> [PROBLEM STATEMENT]:
Find the word "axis" in the listing below. Copy every line that has it.

> [DATA SEGMENT]:
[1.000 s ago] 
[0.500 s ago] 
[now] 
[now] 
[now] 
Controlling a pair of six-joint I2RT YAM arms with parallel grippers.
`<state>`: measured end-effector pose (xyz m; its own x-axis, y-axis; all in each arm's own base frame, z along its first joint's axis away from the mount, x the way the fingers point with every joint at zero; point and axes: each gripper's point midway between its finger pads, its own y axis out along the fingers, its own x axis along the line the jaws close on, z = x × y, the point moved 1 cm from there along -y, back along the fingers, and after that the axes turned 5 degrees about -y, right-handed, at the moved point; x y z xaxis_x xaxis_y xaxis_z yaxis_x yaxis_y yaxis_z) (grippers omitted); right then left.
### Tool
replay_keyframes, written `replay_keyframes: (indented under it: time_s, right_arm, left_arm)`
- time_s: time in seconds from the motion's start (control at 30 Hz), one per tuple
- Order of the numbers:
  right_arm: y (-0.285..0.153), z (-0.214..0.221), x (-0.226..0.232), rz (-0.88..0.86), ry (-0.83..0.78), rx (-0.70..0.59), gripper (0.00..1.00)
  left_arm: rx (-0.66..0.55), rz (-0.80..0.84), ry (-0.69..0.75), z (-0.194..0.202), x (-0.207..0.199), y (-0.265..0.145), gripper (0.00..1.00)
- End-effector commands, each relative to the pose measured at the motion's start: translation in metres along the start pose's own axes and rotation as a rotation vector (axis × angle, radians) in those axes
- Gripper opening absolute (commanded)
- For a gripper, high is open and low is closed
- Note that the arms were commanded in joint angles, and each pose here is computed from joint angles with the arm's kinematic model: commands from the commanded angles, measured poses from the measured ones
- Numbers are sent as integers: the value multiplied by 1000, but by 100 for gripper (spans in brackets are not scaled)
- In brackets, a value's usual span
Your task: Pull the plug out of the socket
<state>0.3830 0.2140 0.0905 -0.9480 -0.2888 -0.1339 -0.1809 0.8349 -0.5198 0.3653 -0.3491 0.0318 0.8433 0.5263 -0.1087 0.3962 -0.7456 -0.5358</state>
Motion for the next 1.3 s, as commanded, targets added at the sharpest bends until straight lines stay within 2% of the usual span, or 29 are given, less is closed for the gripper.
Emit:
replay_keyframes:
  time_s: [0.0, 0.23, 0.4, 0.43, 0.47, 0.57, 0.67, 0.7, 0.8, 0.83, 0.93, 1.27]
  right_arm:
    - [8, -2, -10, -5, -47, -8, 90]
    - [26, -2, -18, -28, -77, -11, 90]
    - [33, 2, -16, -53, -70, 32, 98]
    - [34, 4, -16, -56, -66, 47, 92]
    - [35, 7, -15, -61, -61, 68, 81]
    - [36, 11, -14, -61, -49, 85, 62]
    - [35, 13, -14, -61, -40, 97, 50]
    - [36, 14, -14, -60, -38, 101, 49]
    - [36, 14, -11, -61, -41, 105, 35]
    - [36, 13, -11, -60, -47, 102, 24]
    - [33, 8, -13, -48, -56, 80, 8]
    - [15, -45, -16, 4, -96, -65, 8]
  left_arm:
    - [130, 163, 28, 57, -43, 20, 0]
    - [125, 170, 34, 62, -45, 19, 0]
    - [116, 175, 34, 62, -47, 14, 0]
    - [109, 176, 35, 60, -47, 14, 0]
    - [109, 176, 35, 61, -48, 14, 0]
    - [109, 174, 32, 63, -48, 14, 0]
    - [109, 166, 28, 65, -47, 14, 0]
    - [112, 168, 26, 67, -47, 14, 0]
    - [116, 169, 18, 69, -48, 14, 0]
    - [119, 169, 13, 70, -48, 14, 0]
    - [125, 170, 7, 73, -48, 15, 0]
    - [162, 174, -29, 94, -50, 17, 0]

> [WRITTEN SOLUTION]:
`<state>`: measured end-effector pose (xyz m; its own x-axis, y-axis; all in each arm's own base frame, z along its first joint's axis away from the mount, x the way the fingers point with every joint at zero; point and axes: each gripper's point midway between its finger pads, its own y axis out along the fingers, its own x axis along the line the jaws close on, z = x × y, the point moved 1 cm from there along -y, back along the fingers, and after that the axes turned 5 degrees about -y, right-handed, at the moved point; x y z xaxis_x xaxis_y xaxis_z yaxis_x yaxis_y yaxis_z) (grippers omitted); right then left.
- End-effector commands, each relative to the pose measured at the motion's start: translation in metres along the start pose's own axes and rotation as a rotation vector (axis × angle, radians) in those axes

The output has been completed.